Single site, private clinical practice
Patients undergoing routine cataract surgery were implanted with a new 1-piece, aspheric, hydrophobic acrylic IOL (enVista, Bausch + Lomb). IOL power was calculated using an IOL Master (Carl Zeiss Meditec) with several different formulas. All procedures were performed by a single surgeon through1.8-mm incisions. Multiple intraoperative aberrometry measurements were obtained using the ORA System (WaveTec Vision). Two aphakic measurements were used to confirm or alter the IOL power selection; following implantation of the selected lens, 2 pseudophakic measurements were taken. Uncorrected (UCVA) and best-corrected visual acuity (BCVA) and absolute prediction error were evaluated at 1 day, 1week, and 1 and 3 months.
The mean age of subjects undergoing surgery was 72 (range: 49-82). In the first 50 eyes of 34 patients implanted (16 bilaterally) with the new lens, final IOL power selection was determined by IOL Master alone in 12% of cases, IOL Master with ORA confirmation in 34%, and ORA in 54% of cases. At 1-3 month postop, UCVA was 20/20 or better in 36% of eyes, 20/25 or better in 76% of eyes, and 20/40 or better in 98% of eyes. All eyes had 20/20 or better BCVA. The mean absolute prediction error was 0.17 ± 0.12 D, with 72% of the eyes within 0.25 D and all eyes within 0.5 D of predicted refraction at 1 month. No IOLs have been explanted. One-month results for the first 100 eyes will be presented.

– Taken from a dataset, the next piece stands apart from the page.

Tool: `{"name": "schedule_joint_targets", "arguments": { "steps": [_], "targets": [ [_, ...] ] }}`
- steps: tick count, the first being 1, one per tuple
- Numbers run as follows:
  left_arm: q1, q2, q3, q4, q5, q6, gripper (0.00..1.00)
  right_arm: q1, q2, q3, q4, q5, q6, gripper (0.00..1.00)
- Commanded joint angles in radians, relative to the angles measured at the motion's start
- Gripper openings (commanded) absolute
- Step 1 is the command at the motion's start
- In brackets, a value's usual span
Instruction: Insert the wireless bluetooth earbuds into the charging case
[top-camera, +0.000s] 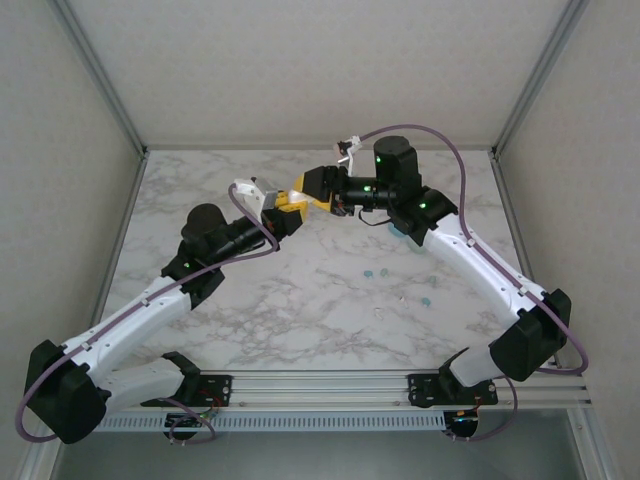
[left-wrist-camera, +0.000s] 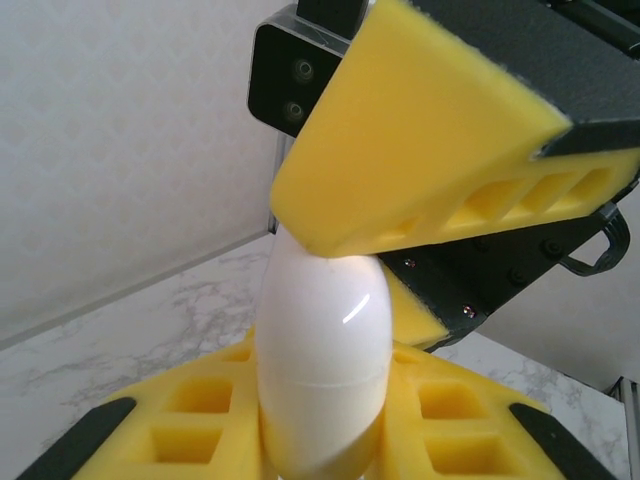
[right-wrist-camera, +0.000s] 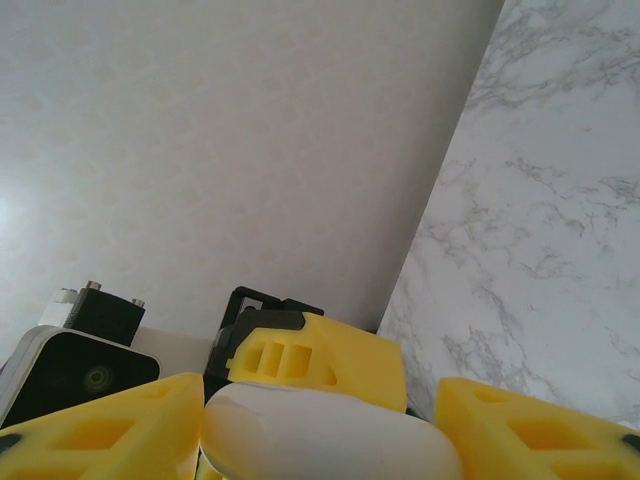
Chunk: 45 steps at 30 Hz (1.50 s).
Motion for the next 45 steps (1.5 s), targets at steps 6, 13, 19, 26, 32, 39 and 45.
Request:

Refractive outcomes in this consecutive case series were improved compared to previous experience with new IOLs prior to optimization of A-constants. The high degree of refractive accuracy increased patient satisfaction and reduced the need for postoperative enhancement. These results demonstrate that intraoperative aberrometry can reliably be used as a basis for confirming or altering IOL power selection.